* Dataset excerpts:
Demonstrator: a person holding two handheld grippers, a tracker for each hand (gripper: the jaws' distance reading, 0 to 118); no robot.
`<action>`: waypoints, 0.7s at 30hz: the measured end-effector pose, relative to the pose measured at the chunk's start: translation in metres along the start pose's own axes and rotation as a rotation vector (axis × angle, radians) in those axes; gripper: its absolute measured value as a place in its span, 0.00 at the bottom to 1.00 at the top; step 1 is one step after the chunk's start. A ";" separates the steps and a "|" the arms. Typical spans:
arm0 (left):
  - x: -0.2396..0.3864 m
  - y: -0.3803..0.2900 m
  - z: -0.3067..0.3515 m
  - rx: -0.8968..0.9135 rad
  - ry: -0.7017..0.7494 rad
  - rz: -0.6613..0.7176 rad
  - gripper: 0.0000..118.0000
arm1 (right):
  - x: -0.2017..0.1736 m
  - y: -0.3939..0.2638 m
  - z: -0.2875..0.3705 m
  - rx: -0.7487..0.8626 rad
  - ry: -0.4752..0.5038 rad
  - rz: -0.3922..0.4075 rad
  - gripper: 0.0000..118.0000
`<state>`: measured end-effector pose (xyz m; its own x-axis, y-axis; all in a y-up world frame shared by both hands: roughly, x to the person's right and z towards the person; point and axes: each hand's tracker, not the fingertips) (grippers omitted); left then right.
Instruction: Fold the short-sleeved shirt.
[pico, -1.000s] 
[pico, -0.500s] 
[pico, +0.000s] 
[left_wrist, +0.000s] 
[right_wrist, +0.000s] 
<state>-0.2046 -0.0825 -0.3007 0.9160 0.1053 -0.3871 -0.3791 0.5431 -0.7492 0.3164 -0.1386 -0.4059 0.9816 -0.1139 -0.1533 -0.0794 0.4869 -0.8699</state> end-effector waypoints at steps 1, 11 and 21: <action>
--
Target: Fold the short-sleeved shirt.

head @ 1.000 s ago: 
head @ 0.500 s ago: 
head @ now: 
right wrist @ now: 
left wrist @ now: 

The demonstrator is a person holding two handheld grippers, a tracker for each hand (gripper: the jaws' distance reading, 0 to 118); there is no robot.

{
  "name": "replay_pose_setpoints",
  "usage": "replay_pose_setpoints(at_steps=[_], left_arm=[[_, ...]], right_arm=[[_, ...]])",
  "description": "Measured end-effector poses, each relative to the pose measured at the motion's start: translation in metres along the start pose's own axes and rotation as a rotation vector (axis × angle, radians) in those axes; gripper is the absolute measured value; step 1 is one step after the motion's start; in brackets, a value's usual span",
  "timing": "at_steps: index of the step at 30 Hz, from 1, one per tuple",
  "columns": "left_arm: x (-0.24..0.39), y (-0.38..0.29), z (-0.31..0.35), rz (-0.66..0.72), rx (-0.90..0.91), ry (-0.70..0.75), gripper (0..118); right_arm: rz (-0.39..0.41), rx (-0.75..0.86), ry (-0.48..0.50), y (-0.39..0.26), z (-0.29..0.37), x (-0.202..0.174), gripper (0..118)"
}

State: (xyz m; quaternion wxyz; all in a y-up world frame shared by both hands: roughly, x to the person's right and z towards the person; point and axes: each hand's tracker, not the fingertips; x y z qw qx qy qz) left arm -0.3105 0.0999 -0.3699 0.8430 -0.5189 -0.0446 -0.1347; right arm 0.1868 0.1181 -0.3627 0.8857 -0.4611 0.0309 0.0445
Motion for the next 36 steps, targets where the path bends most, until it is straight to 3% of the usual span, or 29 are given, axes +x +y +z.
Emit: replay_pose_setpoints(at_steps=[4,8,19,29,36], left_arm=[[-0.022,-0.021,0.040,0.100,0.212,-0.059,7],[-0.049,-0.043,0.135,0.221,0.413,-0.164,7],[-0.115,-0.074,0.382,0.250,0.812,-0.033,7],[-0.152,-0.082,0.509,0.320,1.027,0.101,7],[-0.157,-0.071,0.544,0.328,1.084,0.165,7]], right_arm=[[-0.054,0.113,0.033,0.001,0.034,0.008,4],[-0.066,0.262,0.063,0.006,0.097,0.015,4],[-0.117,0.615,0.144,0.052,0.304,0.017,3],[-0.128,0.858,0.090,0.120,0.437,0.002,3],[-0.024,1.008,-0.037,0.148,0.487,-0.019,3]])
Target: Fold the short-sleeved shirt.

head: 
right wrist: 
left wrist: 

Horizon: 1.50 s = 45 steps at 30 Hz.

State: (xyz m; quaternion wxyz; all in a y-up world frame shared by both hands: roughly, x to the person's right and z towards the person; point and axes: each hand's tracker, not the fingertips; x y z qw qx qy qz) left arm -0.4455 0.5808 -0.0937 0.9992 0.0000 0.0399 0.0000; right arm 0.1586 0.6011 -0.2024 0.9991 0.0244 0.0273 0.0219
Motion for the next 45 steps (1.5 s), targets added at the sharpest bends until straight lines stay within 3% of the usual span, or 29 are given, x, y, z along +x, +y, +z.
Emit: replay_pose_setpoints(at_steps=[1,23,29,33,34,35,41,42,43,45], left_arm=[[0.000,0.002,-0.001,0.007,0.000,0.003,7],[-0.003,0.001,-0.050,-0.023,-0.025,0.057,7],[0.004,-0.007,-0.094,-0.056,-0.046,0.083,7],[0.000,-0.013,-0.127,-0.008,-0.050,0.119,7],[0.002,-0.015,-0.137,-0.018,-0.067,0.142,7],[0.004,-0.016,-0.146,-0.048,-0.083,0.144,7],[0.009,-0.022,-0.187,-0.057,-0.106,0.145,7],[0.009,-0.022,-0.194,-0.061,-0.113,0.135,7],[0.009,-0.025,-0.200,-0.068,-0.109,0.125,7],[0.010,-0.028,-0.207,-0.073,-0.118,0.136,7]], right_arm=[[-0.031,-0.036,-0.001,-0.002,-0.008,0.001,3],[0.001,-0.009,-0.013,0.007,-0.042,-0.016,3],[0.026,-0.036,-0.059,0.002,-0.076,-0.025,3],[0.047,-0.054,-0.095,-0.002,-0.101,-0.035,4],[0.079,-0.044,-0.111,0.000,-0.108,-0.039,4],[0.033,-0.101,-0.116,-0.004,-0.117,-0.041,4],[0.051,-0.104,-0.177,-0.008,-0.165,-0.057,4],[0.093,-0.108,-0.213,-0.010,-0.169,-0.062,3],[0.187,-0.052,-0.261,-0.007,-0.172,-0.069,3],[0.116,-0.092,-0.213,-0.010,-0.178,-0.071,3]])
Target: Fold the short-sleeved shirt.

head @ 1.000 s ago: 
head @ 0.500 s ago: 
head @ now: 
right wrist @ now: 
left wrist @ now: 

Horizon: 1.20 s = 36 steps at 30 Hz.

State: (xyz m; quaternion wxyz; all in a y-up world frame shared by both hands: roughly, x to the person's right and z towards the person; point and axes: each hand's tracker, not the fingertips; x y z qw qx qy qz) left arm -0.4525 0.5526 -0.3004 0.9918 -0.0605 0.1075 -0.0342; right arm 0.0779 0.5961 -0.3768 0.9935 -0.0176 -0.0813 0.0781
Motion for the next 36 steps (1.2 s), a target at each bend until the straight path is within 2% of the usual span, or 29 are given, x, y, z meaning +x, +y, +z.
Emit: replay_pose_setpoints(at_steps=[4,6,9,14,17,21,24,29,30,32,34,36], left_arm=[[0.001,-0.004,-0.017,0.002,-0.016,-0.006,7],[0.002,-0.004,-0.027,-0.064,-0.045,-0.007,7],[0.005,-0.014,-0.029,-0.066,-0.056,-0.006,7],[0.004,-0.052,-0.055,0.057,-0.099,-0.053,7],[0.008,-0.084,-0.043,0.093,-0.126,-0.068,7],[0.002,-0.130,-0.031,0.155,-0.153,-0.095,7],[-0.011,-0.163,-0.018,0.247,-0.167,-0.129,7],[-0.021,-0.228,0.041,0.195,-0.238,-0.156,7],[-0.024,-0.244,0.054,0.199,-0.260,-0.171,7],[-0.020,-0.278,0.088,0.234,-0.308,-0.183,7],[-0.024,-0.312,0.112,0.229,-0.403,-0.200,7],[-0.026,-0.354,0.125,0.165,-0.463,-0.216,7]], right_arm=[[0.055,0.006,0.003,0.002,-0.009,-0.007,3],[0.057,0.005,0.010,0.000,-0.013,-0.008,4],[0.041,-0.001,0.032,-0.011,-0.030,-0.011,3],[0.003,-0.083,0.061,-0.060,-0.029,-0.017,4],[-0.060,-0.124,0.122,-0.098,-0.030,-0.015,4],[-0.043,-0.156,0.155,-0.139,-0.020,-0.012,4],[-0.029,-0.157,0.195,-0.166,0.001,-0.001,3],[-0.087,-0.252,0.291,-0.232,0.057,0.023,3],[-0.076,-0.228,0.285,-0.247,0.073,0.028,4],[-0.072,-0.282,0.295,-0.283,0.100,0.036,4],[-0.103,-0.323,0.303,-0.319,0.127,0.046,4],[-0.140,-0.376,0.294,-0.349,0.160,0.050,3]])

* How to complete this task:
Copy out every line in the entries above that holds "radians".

* Answer for the task:
`<action>`: waypoints, 0.7s at 30hz: the measured end-effector pose, relative to the pose measured at the chunk's start: translation in metres along the start pose's own axes and rotation as a rotation vector (axis × angle, radians) in those axes; gripper: its absolute measured value as a place in its span, 0.00 at the bottom to 1.00 at the top; step 1 is one step after the chunk's start. A ";" separates the steps and a "|" the arms. Typical spans:
  "description": "Measured end-effector poses, each relative to the pose measured at the motion's start: translation in metres along the start pose's own axes and rotation as a rotation vector (axis × angle, radians) in those axes; gripper is the absolute measured value; step 1 is one step after the motion's start; in brackets, a value's usual span",

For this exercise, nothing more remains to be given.